▶ TASK OBJECTIVE
Could you give back the listing below exactly, every line included?
##### PROVIDED INFORMATION
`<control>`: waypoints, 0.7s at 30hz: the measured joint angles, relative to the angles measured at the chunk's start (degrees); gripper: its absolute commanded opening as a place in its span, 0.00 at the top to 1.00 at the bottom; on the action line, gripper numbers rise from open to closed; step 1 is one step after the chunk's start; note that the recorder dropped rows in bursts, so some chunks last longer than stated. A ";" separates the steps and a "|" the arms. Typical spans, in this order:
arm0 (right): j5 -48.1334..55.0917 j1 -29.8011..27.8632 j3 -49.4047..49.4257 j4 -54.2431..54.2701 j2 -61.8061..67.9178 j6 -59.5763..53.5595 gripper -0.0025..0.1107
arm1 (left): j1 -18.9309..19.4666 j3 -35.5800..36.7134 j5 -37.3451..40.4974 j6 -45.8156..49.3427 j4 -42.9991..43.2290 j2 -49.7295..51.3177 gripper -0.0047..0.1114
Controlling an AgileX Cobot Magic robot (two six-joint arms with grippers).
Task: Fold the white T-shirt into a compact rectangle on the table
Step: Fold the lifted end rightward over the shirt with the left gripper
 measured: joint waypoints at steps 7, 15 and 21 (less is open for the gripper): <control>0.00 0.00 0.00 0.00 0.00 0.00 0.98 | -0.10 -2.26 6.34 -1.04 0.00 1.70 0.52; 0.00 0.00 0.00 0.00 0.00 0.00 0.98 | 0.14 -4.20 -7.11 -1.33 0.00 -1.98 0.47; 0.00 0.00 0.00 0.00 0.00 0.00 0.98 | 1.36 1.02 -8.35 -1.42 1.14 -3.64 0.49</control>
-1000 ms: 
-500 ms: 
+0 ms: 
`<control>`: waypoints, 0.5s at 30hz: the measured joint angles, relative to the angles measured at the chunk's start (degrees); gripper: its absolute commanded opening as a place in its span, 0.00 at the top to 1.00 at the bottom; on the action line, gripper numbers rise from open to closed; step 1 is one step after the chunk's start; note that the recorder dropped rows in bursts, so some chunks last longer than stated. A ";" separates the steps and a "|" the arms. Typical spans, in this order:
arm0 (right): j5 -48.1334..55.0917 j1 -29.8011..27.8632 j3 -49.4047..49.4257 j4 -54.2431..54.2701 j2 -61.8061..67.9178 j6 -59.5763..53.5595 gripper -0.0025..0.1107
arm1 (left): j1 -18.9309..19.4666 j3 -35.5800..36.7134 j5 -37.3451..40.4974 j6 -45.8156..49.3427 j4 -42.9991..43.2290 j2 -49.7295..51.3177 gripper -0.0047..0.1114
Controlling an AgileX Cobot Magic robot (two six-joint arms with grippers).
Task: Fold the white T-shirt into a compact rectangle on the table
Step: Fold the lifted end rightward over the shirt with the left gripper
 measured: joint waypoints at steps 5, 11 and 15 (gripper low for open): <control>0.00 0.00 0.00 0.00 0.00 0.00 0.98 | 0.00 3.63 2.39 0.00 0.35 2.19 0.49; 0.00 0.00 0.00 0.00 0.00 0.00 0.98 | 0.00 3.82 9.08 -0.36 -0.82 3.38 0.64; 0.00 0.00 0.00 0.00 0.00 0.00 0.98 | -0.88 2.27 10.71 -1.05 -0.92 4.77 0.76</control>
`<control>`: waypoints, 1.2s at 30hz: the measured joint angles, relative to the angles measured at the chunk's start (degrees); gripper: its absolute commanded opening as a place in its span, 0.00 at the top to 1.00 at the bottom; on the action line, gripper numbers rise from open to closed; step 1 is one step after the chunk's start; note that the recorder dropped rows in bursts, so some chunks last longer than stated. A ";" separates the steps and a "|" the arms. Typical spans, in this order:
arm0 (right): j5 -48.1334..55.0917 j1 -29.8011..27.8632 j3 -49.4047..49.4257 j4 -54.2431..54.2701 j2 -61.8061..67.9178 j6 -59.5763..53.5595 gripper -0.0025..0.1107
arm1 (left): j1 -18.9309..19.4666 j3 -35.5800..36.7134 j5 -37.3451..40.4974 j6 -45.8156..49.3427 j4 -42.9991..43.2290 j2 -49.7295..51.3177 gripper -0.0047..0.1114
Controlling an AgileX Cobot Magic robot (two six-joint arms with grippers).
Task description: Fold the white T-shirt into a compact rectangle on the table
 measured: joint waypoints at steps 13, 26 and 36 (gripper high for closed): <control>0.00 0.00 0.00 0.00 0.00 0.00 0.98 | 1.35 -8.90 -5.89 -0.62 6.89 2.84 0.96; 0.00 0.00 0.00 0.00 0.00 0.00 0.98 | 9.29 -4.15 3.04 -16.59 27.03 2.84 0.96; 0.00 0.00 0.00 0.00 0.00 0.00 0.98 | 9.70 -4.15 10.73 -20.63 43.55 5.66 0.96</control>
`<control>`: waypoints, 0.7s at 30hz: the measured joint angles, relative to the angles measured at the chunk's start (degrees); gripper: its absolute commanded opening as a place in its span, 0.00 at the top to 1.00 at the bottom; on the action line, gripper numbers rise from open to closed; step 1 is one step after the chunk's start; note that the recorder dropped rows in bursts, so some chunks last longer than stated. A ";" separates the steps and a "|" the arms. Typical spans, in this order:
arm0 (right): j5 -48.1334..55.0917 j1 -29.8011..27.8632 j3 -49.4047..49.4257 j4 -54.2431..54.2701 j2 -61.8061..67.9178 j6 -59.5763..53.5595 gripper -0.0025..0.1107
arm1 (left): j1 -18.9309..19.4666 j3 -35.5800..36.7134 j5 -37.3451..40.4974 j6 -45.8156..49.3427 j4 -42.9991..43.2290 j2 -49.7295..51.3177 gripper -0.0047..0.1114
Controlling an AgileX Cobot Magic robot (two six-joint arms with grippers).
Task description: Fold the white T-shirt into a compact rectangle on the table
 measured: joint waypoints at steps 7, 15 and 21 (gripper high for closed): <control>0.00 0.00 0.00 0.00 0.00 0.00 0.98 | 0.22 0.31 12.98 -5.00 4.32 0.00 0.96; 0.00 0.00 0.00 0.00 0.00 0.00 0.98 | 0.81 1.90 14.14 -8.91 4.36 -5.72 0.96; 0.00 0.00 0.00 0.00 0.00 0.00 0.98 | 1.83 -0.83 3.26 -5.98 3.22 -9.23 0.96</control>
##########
▶ THE COMPLETED TASK
`<control>`: waypoints, 0.7s at 30hz: the measured joint angles, relative to the angles measured at the chunk's start (degrees); gripper: its absolute commanded opening as a place in its span, 0.00 at the top to 1.00 at the bottom; on the action line, gripper numbers rise from open to closed; step 1 is one step after the chunk's start; note that the recorder dropped rows in bursts, so some chunks last longer than stated. A ";" separates the steps and a "|" the arms. Typical spans, in this order:
arm0 (right): j5 -48.1334..55.0917 j1 -29.8011..27.8632 j3 -49.4047..49.4257 j4 -54.2431..54.2701 j2 -61.8061..67.9178 j6 -59.5763..53.5595 gripper -0.0025..0.1107
arm1 (left): j1 -18.9309..19.4666 j3 -35.5800..36.7134 j5 -37.3451..40.4974 j6 -45.8156..49.3427 j4 -42.9991..43.2290 j2 -49.7295..51.3177 gripper -0.0047..0.1114
Controlling an AgileX Cobot Magic robot (two six-joint arms with grippers).
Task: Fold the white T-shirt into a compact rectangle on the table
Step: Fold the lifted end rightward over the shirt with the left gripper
 measured: joint waypoints at steps 7, 15 and 21 (less is open for the gripper): <control>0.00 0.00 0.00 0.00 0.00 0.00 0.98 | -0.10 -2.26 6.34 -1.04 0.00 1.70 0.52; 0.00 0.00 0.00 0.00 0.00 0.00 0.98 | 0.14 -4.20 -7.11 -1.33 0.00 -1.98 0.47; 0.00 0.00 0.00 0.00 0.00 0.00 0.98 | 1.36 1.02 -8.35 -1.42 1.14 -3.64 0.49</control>
-1000 ms: 
-500 ms: 
+0 ms: 
`<control>`: waypoints, 0.5s at 30hz: the measured joint angles, relative to the angles measured at the chunk's start (degrees); gripper: its absolute commanded opening as a place in its span, 0.00 at the top to 1.00 at the bottom; on the action line, gripper numbers rise from open to closed; step 1 is one step after the chunk's start; note that the recorder dropped rows in bursts, so some chunks last longer than stated. A ";" separates the steps and a "|" the arms. Typical spans, in this order:
arm0 (right): j5 -48.1334..55.0917 j1 -29.8011..27.8632 j3 -49.4047..49.4257 j4 -54.2431..54.2701 j2 -61.8061..67.9178 j6 -59.5763..53.5595 gripper -0.0025..0.1107
arm1 (left): j1 -18.9309..19.4666 j3 -35.5800..36.7134 j5 -37.3451..40.4974 j6 -45.8156..49.3427 j4 -42.9991..43.2290 j2 -49.7295..51.3177 gripper -0.0047..0.1114
Controlling an AgileX Cobot Magic robot (two six-joint arms with grippers).
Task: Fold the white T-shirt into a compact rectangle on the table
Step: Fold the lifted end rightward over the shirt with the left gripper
 measured: joint waypoints at steps 5, 11 and 15 (gripper low for open): <control>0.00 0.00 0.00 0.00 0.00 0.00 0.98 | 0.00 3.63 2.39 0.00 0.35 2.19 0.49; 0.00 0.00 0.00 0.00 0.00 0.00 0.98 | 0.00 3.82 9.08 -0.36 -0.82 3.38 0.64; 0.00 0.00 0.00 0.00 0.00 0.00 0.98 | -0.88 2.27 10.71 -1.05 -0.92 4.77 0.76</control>
`<control>`: waypoints, 1.2s at 30hz: the measured joint angles, relative to the angles measured at the chunk's start (degrees); gripper: its absolute commanded opening as a place in its span, 0.00 at the top to 1.00 at the bottom; on the action line, gripper numbers rise from open to closed; step 1 is one step after the chunk's start; note that the recorder dropped rows in bursts, so some chunks last longer than stated. A ";" separates the steps and a "|" the arms. Typical spans, in this order:
arm0 (right): j5 -48.1334..55.0917 j1 -29.8011..27.8632 j3 -49.4047..49.4257 j4 -54.2431..54.2701 j2 -61.8061..67.9178 j6 -59.5763..53.5595 gripper -0.0025..0.1107
arm1 (left): j1 -18.9309..19.4666 j3 -35.5800..36.7134 j5 -37.3451..40.4974 j6 -45.8156..49.3427 j4 -42.9991..43.2290 j2 -49.7295..51.3177 gripper -0.0047..0.1114
Controlling an AgileX Cobot Magic robot (two six-joint arms with grippers).
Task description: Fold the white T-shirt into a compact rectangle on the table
 measured: joint waypoints at steps 13, 26 and 36 (gripper high for closed): <control>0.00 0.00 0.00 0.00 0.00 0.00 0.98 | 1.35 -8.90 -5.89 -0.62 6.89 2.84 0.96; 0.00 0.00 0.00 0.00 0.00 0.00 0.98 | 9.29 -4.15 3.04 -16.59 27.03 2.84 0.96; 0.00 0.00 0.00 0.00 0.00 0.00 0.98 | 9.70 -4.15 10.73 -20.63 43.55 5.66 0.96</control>
`<control>`: waypoints, 0.7s at 30hz: the measured joint angles, relative to the angles measured at the chunk's start (degrees); gripper: its absolute commanded opening as a place in its span, 0.00 at the top to 1.00 at the bottom; on the action line, gripper numbers rise from open to closed; step 1 is one step after the chunk's start; note that the recorder dropped rows in bursts, so some chunks last longer than stated. A ";" separates the steps and a "|" the arms. Typical spans, in this order:
arm0 (right): j5 -48.1334..55.0917 j1 -29.8011..27.8632 j3 -49.4047..49.4257 j4 -54.2431..54.2701 j2 -61.8061..67.9178 j6 -59.5763..53.5595 gripper -0.0025..0.1107
arm1 (left): j1 -18.9309..19.4666 j3 -35.5800..36.7134 j5 -37.3451..40.4974 j6 -45.8156..49.3427 j4 -42.9991..43.2290 j2 -49.7295..51.3177 gripper -0.0047..0.1114
Controlling an AgileX Cobot Magic robot (two six-joint arms with grippers).
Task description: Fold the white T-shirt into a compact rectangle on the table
 measured: joint waypoints at steps 7, 15 and 21 (gripper high for closed): <control>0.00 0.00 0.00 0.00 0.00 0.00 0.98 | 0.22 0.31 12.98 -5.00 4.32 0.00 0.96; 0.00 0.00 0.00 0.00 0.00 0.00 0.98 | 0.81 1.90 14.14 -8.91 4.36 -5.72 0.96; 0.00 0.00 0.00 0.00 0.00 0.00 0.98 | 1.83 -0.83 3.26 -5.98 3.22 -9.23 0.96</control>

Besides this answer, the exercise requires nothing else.